The lack of a protein in the acrosome

Jan 24, 2008 08:36 GMT  ·  By

Well, Speedy Gonzalez might have been one of the cartoon heroes of your childhood, but mice are speedy in various aspects, including fertilization. A new research carried out at the University of Liverpool has discovered that field mice found a method of having very rapid fertilization that could also be connected to some cases of human sterility. In the race for fast fertilization, field mice have lowered the immune defense of their body: they don't have the protein called CD46.

This protein, present in both animals and humans, impedes the immune cells to attack the cells of the body.
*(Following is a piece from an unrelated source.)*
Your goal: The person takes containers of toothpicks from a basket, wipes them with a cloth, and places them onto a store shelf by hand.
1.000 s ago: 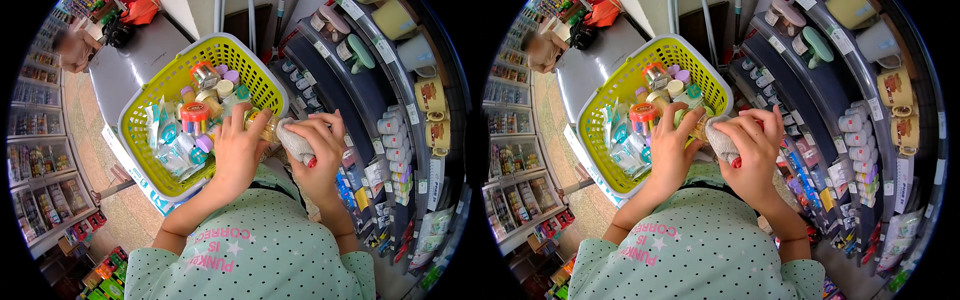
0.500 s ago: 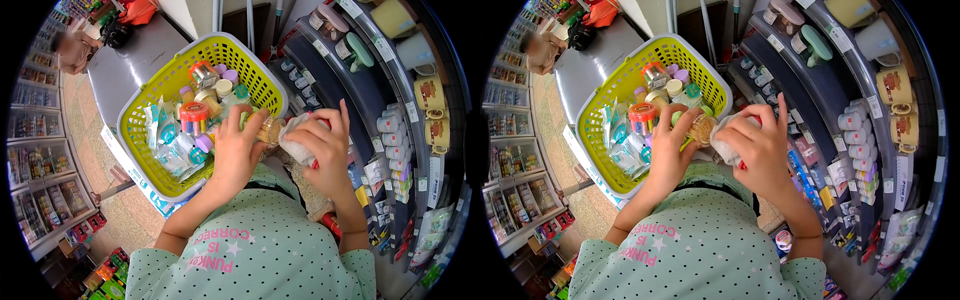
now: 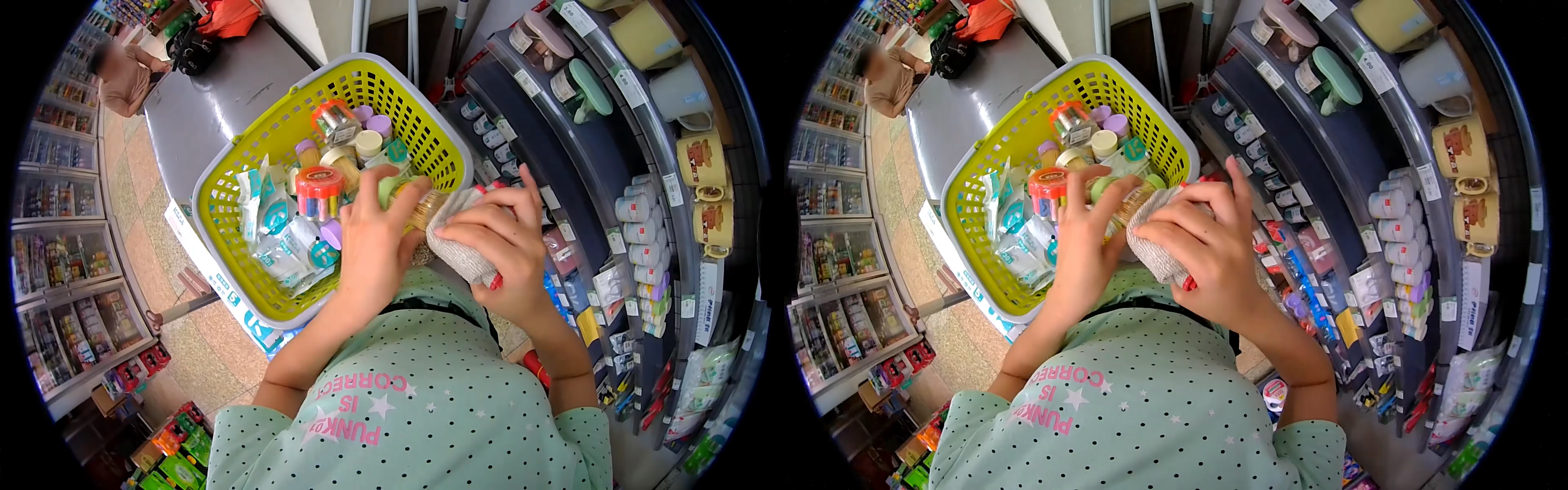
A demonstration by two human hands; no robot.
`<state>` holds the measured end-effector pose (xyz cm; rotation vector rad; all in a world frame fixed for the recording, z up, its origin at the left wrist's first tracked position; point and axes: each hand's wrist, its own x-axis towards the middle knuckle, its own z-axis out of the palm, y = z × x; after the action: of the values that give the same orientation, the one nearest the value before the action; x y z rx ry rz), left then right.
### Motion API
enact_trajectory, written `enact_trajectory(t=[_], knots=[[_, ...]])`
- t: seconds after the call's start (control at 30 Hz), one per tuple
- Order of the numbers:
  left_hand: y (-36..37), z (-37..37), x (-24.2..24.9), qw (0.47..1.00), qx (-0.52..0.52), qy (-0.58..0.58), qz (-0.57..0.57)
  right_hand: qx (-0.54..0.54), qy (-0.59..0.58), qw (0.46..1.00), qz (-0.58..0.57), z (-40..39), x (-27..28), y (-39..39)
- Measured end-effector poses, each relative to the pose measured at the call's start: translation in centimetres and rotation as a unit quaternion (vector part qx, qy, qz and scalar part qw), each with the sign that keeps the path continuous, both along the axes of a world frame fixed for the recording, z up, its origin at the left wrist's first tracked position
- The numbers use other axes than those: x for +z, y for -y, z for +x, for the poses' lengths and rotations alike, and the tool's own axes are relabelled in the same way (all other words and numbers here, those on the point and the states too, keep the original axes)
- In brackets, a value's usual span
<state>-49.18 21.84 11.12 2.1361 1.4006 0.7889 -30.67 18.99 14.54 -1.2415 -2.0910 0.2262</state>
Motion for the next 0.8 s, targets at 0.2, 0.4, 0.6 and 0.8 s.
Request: enact_trajectory(t=[0.2,0.4,0.6,0.8], knots=[[-1.3,-1.5,-0.2,0.996,0.081,-0.024,0.031,-0.088,0.011,0.996,0.02,1.9,-2.5,-2.2],[-1.3,-2.0,-0.1,0.994,0.092,-0.045,0.034,-0.115,-0.008,0.99,0.077,2.2,-6.6,-5.7],[-1.0,-1.9,-1.5,0.998,0.066,-0.001,-0.007,-0.13,-0.155,0.978,-0.048,1.5,-9.4,-6.6],[-1.0,-2.1,-1.3,0.998,0.066,-0.016,-0.01,-0.078,-0.159,0.981,-0.08,0.9,-7.2,-4.8]])
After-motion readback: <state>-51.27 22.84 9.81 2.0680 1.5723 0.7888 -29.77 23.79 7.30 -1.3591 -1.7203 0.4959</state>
As the field mice lost this protein, the acrosome (a cap-like structure over the head of the sperm) turned extremely instable, allowing the acrosome to be quickly shed from the sperm head, releasing a new surface involved in the sperm's capability of fusing with an egg. This phenomenon takes days in humans, but in field mice it is a fast process.

"Field mice have traded the production of an immunologically important protein in favor of this faster fertilization process in order to compete with other mice more successfully. Female mice produce multiple eggs and if there are a lot of male mice competing for her, then it is an advantage to an individual mouse for its sperm to react quickly in order to beat other male competitors to fertilization," said immunologist Professor Peter Johnson.

"By improving our understanding of defects in CD46 we may improve treatments for infertility in men. Humans normally produce a single egg each month and there is no evolutionary necessity to develop rapid sperm reaction to egg fertilization."

The process is therefore much slower and so any defect in CD46 could result in sperm being destabilized too early.

"Interestingly, the rapid reaction caused in mice is similar to that in IVF treatment in humans, where the acronome is artificially expelled from the sperm head before it is introduced to the egg to speed up the fertilization process. Field mice appear to do this naturally," added Johnson.